== Extracted records
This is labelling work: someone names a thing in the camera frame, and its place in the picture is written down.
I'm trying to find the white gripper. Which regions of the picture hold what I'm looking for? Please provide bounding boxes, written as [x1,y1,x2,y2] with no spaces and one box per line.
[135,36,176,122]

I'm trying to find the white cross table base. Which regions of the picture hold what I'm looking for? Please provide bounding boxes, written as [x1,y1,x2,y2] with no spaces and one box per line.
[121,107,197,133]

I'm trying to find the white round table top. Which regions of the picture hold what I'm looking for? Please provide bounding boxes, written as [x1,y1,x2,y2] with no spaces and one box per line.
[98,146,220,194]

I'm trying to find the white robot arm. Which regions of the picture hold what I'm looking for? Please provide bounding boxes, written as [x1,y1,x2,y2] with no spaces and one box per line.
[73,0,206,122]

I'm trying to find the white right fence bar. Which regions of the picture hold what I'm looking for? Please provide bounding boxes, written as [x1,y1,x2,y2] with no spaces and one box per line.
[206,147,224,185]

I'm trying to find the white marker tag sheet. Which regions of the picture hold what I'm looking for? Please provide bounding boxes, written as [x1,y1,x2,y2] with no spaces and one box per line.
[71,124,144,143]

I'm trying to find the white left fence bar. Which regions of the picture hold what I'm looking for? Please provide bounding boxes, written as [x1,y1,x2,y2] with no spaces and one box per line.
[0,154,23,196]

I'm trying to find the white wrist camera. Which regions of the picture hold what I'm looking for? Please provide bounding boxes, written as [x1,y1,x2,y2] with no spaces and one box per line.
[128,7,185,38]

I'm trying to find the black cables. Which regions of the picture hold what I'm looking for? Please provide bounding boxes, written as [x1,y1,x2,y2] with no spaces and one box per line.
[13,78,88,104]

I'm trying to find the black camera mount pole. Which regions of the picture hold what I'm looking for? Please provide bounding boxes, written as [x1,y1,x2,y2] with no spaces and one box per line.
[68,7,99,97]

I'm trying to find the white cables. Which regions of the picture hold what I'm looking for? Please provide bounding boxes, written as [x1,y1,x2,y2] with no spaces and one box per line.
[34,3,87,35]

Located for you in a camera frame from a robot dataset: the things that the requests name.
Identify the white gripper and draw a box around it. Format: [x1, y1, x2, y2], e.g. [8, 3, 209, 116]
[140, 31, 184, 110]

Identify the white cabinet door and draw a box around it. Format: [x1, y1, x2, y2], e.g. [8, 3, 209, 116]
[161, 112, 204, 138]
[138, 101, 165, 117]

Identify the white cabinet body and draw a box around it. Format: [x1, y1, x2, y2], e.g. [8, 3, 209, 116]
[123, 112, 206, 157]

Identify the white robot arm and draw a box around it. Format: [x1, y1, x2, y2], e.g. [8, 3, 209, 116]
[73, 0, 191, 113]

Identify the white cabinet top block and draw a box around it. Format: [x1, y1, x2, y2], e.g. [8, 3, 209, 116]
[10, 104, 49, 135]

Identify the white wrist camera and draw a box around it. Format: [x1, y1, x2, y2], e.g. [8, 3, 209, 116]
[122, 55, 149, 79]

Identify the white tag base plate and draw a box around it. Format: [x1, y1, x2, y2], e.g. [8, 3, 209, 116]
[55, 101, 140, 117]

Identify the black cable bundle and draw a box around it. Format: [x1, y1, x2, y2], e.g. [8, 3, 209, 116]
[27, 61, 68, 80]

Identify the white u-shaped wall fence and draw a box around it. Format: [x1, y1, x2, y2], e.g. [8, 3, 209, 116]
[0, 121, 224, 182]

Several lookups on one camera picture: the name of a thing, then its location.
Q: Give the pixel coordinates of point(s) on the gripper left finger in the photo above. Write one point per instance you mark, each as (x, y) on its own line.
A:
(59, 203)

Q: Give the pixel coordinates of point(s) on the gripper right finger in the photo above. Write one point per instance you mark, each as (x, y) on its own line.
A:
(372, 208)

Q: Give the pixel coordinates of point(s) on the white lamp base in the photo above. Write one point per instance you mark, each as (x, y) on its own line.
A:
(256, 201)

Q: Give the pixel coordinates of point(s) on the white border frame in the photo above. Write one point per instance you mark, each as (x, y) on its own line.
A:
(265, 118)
====
# [Your instructions]
Repeat the listing exactly, from its first line to its last.

# [Exercise solution]
This is labelling work: someone names a thing in the camera frame, and its place in the picture is written down.
I'm trying to find the white gripper. Which regions of the picture hold what I'm looking for? Please provide bounding boxes, written as [x1,y1,x2,y2] with no spaces and one box per line.
[135,36,176,122]

I'm trying to find the white cross table base. Which regions of the picture hold what I'm looking for? Please provide bounding boxes, written as [x1,y1,x2,y2] with no spaces and one box per line.
[121,107,197,133]

I'm trying to find the white round table top. Which regions of the picture hold what I'm looking for? Please provide bounding boxes, written as [x1,y1,x2,y2] with no spaces and one box per line.
[98,146,220,194]

I'm trying to find the white robot arm. Which regions of the picture hold what I'm looking for? Please provide bounding boxes, written as [x1,y1,x2,y2] with no spaces and one box per line.
[73,0,206,122]

I'm trying to find the white right fence bar. Which regions of the picture hold what I'm looking for? Please provide bounding boxes, written as [x1,y1,x2,y2] with no spaces and one box per line.
[206,147,224,185]

I'm trying to find the white marker tag sheet. Which regions of the picture hold what I'm looking for? Please provide bounding boxes, written as [x1,y1,x2,y2] with no spaces and one box per line.
[71,124,144,143]

I'm trying to find the white left fence bar. Which regions of the picture hold what I'm looking for? Please provide bounding boxes, written as [x1,y1,x2,y2] with no spaces and one box per line.
[0,154,23,196]

I'm trying to find the white wrist camera. Which regions of the picture hold what I'm looking for? Please provide bounding boxes, written as [x1,y1,x2,y2] with no spaces and one box per line.
[128,7,185,38]

I'm trying to find the black cables. Which regions of the picture hold what I'm looking for? Please provide bounding boxes, written as [x1,y1,x2,y2] with no spaces and one box per line.
[13,78,88,104]

I'm trying to find the black camera mount pole. Which regions of the picture hold what I'm looking for? Please provide bounding boxes, written as [x1,y1,x2,y2] with no spaces and one box per line.
[68,7,99,97]

I'm trying to find the white cables. Which regions of the picture hold what I'm looking for? Please provide bounding boxes, written as [x1,y1,x2,y2] with no spaces and one box per line.
[34,3,87,35]

Located for you in a camera frame from a robot dataset: the things that the requests name.
Identify the white gripper and draw a box around it. Format: [x1, y1, x2, y2], e.g. [8, 3, 209, 116]
[140, 31, 184, 110]

Identify the white cabinet door and draw a box around it. Format: [x1, y1, x2, y2], e.g. [8, 3, 209, 116]
[161, 112, 204, 138]
[138, 101, 165, 117]

Identify the white cabinet body and draw a box around it. Format: [x1, y1, x2, y2], e.g. [8, 3, 209, 116]
[123, 112, 206, 157]

Identify the white robot arm and draw a box around it. Format: [x1, y1, x2, y2], e.g. [8, 3, 209, 116]
[73, 0, 191, 113]

Identify the white cabinet top block and draw a box around it. Format: [x1, y1, x2, y2], e.g. [8, 3, 209, 116]
[10, 104, 49, 135]

Identify the white wrist camera and draw a box around it. Format: [x1, y1, x2, y2], e.g. [8, 3, 209, 116]
[122, 55, 149, 79]

Identify the white tag base plate and draw a box around it. Format: [x1, y1, x2, y2], e.g. [8, 3, 209, 116]
[55, 101, 140, 117]

Identify the black cable bundle and draw a box around it. Format: [x1, y1, x2, y2], e.g. [8, 3, 209, 116]
[27, 61, 68, 80]

Identify the white u-shaped wall fence and draw a box around it. Format: [x1, y1, x2, y2], e.g. [8, 3, 209, 116]
[0, 121, 224, 182]

Several lookups on one camera picture: the name of a thing, then its location.
Q: Give the pixel coordinates of point(s) on the gripper left finger in the photo above. Write one point per instance you mark, each as (x, y) on its own line.
A:
(59, 203)

Q: Give the pixel coordinates of point(s) on the gripper right finger in the photo above. Write one point per instance you mark, each as (x, y) on its own line.
A:
(372, 208)

Q: Give the pixel coordinates of point(s) on the white lamp base in the photo above. Write one point per instance you mark, each as (x, y) on its own line.
A:
(256, 201)

Q: Give the pixel coordinates of point(s) on the white border frame in the photo above. Write one point per instance you mark, each as (x, y) on its own line.
A:
(265, 118)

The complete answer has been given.